RECORDS FOR THE TASK →
○ ○ ○
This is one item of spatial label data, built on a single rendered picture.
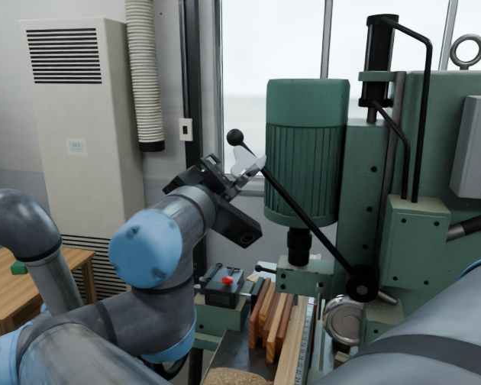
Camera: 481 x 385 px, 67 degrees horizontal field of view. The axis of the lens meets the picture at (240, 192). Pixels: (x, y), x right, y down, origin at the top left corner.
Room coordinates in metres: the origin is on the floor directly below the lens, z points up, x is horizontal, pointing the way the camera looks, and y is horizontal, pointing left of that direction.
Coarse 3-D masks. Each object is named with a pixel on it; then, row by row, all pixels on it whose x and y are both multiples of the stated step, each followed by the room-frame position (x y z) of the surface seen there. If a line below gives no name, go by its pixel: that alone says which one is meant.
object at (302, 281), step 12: (288, 264) 0.79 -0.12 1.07; (312, 264) 0.79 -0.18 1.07; (324, 264) 0.79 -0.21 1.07; (276, 276) 0.78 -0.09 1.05; (288, 276) 0.77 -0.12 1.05; (300, 276) 0.77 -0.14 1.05; (312, 276) 0.76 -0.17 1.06; (324, 276) 0.75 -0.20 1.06; (276, 288) 0.78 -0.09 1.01; (288, 288) 0.77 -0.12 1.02; (300, 288) 0.76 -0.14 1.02; (312, 288) 0.76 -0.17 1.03
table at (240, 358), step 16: (256, 272) 1.05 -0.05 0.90; (208, 336) 0.78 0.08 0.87; (224, 336) 0.74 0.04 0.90; (240, 336) 0.74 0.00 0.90; (224, 352) 0.69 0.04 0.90; (240, 352) 0.69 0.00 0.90; (256, 352) 0.69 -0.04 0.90; (208, 368) 0.64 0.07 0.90; (240, 368) 0.64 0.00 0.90; (256, 368) 0.64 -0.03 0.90; (272, 368) 0.64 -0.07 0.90; (304, 384) 0.61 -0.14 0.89
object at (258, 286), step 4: (260, 280) 0.84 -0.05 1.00; (256, 284) 0.82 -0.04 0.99; (260, 284) 0.82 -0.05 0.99; (256, 288) 0.81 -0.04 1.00; (260, 288) 0.82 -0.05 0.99; (252, 292) 0.79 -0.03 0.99; (256, 292) 0.79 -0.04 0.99; (248, 296) 0.82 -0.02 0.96; (252, 296) 0.78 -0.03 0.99; (256, 296) 0.78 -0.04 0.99; (248, 300) 0.81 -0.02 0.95; (252, 300) 0.78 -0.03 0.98; (256, 300) 0.78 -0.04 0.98; (252, 304) 0.78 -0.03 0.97; (252, 308) 0.78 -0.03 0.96
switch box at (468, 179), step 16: (480, 96) 0.58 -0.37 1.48; (464, 112) 0.61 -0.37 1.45; (480, 112) 0.56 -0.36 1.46; (464, 128) 0.59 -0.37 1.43; (480, 128) 0.56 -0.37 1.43; (464, 144) 0.58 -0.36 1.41; (480, 144) 0.56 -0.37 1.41; (464, 160) 0.57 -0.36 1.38; (480, 160) 0.56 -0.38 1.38; (464, 176) 0.56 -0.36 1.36; (480, 176) 0.56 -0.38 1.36; (464, 192) 0.56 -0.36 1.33; (480, 192) 0.56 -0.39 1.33
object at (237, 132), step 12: (228, 132) 0.69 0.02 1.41; (240, 132) 0.69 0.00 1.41; (240, 144) 0.69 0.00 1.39; (264, 168) 0.68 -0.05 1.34; (276, 180) 0.68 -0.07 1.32; (300, 216) 0.66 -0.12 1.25; (312, 228) 0.65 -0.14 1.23; (324, 240) 0.64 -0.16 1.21; (336, 252) 0.64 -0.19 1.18; (348, 264) 0.63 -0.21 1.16; (360, 264) 0.65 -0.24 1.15; (348, 276) 0.63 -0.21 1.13; (360, 276) 0.61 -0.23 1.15; (372, 276) 0.61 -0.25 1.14; (348, 288) 0.61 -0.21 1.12; (360, 288) 0.61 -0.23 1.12; (372, 288) 0.60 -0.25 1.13; (360, 300) 0.60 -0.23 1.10; (384, 300) 0.61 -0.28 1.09; (396, 300) 0.61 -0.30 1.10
○ ○ ○
EXERCISE → Leave the images aside and retype each line of the listing above exactly.

EXERCISE RESULT →
This is one item of spatial label data, built on a single rendered picture.
Camera: 481 x 385 px, 67 degrees horizontal field of view. The axis of the lens meets the picture at (240, 192). Pixels: (x, y), x right, y down, origin at the top left corner.
Room coordinates in metres: the origin is on the floor directly below the lens, z points up, x is horizontal, pointing the way the camera looks, and y is horizontal, pointing left of that direction.
Coarse 3-D masks. Each object is named with a pixel on it; then, row by row, all pixels on it whose x and y are both multiples of the stated step, each followed by the room-frame position (x y z) of the surface seen there. If a line below gives no name, go by its pixel: that alone says which one is meant.
object at (302, 281), step 12: (288, 264) 0.79 -0.12 1.07; (312, 264) 0.79 -0.18 1.07; (324, 264) 0.79 -0.21 1.07; (276, 276) 0.78 -0.09 1.05; (288, 276) 0.77 -0.12 1.05; (300, 276) 0.77 -0.14 1.05; (312, 276) 0.76 -0.17 1.06; (324, 276) 0.75 -0.20 1.06; (276, 288) 0.78 -0.09 1.01; (288, 288) 0.77 -0.12 1.02; (300, 288) 0.76 -0.14 1.02; (312, 288) 0.76 -0.17 1.03
table at (240, 358), step 16: (256, 272) 1.05 -0.05 0.90; (208, 336) 0.78 0.08 0.87; (224, 336) 0.74 0.04 0.90; (240, 336) 0.74 0.00 0.90; (224, 352) 0.69 0.04 0.90; (240, 352) 0.69 0.00 0.90; (256, 352) 0.69 -0.04 0.90; (208, 368) 0.64 0.07 0.90; (240, 368) 0.64 0.00 0.90; (256, 368) 0.64 -0.03 0.90; (272, 368) 0.64 -0.07 0.90; (304, 384) 0.61 -0.14 0.89
object at (258, 286), step 4: (260, 280) 0.84 -0.05 1.00; (256, 284) 0.82 -0.04 0.99; (260, 284) 0.82 -0.05 0.99; (256, 288) 0.81 -0.04 1.00; (260, 288) 0.82 -0.05 0.99; (252, 292) 0.79 -0.03 0.99; (256, 292) 0.79 -0.04 0.99; (248, 296) 0.82 -0.02 0.96; (252, 296) 0.78 -0.03 0.99; (256, 296) 0.78 -0.04 0.99; (248, 300) 0.81 -0.02 0.95; (252, 300) 0.78 -0.03 0.98; (256, 300) 0.78 -0.04 0.98; (252, 304) 0.78 -0.03 0.97; (252, 308) 0.78 -0.03 0.96
switch box at (468, 179), step 16: (480, 96) 0.58 -0.37 1.48; (464, 112) 0.61 -0.37 1.45; (480, 112) 0.56 -0.36 1.46; (464, 128) 0.59 -0.37 1.43; (480, 128) 0.56 -0.37 1.43; (464, 144) 0.58 -0.36 1.41; (480, 144) 0.56 -0.37 1.41; (464, 160) 0.57 -0.36 1.38; (480, 160) 0.56 -0.38 1.38; (464, 176) 0.56 -0.36 1.36; (480, 176) 0.56 -0.38 1.36; (464, 192) 0.56 -0.36 1.33; (480, 192) 0.56 -0.39 1.33
object at (237, 132), step 12: (228, 132) 0.69 0.02 1.41; (240, 132) 0.69 0.00 1.41; (240, 144) 0.69 0.00 1.39; (264, 168) 0.68 -0.05 1.34; (276, 180) 0.68 -0.07 1.32; (300, 216) 0.66 -0.12 1.25; (312, 228) 0.65 -0.14 1.23; (324, 240) 0.64 -0.16 1.21; (336, 252) 0.64 -0.19 1.18; (348, 264) 0.63 -0.21 1.16; (360, 264) 0.65 -0.24 1.15; (348, 276) 0.63 -0.21 1.13; (360, 276) 0.61 -0.23 1.15; (372, 276) 0.61 -0.25 1.14; (348, 288) 0.61 -0.21 1.12; (360, 288) 0.61 -0.23 1.12; (372, 288) 0.60 -0.25 1.13; (360, 300) 0.60 -0.23 1.10; (384, 300) 0.61 -0.28 1.09; (396, 300) 0.61 -0.30 1.10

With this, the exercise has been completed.